J’ai dû faire, dans des moments de gêne ou pour acheter de ruineux canots, des besognes propres et voilà tout (Dieux Antiques, Mots Anglais) dont il sied de ne pas parler : mais à part cela, les concessions aux nécessités comme aux plaisirs n’ont pas été fréquentes. Si à un moment, pourtant, désespérant du despotique bouquin lâché de Moi-même, j’ai après quelques articles colportés d’ici et de là, tenté de rédiger tout seul, toilettes, bijoux, mobilier, et jusqu’aux théâtres et aux menus de dîner, un journal, La Dernière Mode, dont les huit ou dix numéros parus servent encore quand je les dévêts de leur poussière à me faire longtemps rêver.

Au fond je considère l’époque contemporaine comme un interrègne pour le poète, qui n’a point à s’y mêler : elle est trop en désuétude et en effervescence préparatoire, pour qu’il ait autre chose à faire qu’à travailler avec mystère en vue de plus tard ou de jamais et de temps en temps à envoyer aux vivants sa carte de visite, stances ou sonnet, pour n’être point lapidé d’eux, s’ils le soupçonnaient de savoir qu’ils n’ont pas lieu.

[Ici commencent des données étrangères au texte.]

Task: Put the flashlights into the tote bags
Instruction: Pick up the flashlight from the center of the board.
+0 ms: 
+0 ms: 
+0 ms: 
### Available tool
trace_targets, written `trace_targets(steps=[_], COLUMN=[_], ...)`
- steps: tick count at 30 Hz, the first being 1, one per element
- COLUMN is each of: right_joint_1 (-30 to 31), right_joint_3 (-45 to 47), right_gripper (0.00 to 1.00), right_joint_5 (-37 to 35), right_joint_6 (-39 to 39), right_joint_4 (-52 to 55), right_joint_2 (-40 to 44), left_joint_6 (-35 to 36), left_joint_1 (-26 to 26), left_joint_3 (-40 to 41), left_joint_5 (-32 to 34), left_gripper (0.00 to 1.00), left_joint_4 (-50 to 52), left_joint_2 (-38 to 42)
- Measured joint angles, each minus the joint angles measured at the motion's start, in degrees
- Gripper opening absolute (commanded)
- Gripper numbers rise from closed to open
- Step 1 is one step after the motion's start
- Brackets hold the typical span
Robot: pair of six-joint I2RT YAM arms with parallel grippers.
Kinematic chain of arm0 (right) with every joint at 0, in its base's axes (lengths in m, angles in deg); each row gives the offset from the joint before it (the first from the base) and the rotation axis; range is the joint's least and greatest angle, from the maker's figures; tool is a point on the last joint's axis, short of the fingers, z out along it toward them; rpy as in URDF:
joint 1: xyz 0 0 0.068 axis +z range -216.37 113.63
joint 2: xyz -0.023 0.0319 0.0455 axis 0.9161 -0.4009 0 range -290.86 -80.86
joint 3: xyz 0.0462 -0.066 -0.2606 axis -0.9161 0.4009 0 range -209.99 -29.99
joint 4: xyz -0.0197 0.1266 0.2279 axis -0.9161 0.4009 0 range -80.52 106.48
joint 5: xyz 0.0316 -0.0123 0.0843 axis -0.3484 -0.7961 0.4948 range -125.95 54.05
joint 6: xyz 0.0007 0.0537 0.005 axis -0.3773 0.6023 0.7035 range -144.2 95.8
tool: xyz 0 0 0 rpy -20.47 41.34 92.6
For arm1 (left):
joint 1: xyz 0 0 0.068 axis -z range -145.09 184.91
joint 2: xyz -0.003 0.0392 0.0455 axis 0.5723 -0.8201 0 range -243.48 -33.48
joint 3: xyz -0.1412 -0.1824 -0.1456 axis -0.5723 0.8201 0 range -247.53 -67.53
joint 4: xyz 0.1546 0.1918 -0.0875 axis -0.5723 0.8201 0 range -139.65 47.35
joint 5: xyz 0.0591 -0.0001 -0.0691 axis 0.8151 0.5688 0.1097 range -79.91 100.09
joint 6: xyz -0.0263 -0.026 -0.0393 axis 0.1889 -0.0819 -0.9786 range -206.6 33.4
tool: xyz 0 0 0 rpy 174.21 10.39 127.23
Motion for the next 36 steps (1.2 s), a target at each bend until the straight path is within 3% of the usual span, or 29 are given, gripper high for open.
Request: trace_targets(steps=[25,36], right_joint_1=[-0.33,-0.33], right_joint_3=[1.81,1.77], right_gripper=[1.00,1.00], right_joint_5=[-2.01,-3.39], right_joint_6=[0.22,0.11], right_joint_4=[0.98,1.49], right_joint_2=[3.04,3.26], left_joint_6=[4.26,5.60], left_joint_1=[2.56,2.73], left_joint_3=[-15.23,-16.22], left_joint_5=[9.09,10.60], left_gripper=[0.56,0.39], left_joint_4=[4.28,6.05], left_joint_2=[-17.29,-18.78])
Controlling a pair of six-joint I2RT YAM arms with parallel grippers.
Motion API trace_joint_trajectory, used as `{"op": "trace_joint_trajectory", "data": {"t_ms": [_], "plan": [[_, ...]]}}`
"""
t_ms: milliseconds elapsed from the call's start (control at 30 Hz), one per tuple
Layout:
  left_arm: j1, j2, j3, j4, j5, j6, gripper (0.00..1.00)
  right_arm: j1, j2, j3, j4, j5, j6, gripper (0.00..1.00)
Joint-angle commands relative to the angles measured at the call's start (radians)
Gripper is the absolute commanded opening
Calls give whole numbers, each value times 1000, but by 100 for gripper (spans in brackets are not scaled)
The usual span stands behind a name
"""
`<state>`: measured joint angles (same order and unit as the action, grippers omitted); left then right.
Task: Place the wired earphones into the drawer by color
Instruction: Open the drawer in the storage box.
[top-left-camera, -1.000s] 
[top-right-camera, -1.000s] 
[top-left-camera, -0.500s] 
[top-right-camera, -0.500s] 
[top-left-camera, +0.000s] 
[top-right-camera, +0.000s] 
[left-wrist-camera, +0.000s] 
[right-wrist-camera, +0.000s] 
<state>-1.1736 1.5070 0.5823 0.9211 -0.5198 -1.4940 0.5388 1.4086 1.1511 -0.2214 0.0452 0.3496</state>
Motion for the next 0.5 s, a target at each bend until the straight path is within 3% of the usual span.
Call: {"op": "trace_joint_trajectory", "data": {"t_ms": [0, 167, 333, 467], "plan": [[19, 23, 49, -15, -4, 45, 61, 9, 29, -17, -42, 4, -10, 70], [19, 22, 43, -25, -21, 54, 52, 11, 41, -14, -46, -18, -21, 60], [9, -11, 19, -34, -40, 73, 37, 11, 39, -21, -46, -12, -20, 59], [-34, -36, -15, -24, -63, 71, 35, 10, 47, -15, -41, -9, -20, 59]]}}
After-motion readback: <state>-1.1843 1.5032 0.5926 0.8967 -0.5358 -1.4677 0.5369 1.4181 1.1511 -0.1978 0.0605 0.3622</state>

La solitude accompagne nécessairement cette espèce d’attitude ; et, à part mon chemin de la maison (c’est 89, maintenant, rue de Rome) aux divers endroits où j’ai dû la dîme de mes minutes, lycées Condorcet, Janson de Sailly enfin Collège Rollin, je vague peu, préférant à tout, dans un appartement défendu par la famille, le séjour parmi quelques meubles anciens et chers, et la feuille de papier souvent blanche. Mes grandes amitiés ont été celles de Villiers, de Mendès et j’ai, dix ans, vu tous les jours mon cher Manet, dont l’absence aujourd’hui me paraît invraisemblable !  Vos Poètes Maudits, cher Verlaine, À Rebours d’Huysmans, ont intéressé à mes Mardis longtemps vacants les jeunes poètes qui nous aiment (mallarmistes à part) et on a cru à quelque influence tentée par moi, là où il n’y a eu que des rencontres. Très affiné, j’ai été dix ans d’avance du côté où de jeunes esprits pareils devaient tourner aujourd’hui.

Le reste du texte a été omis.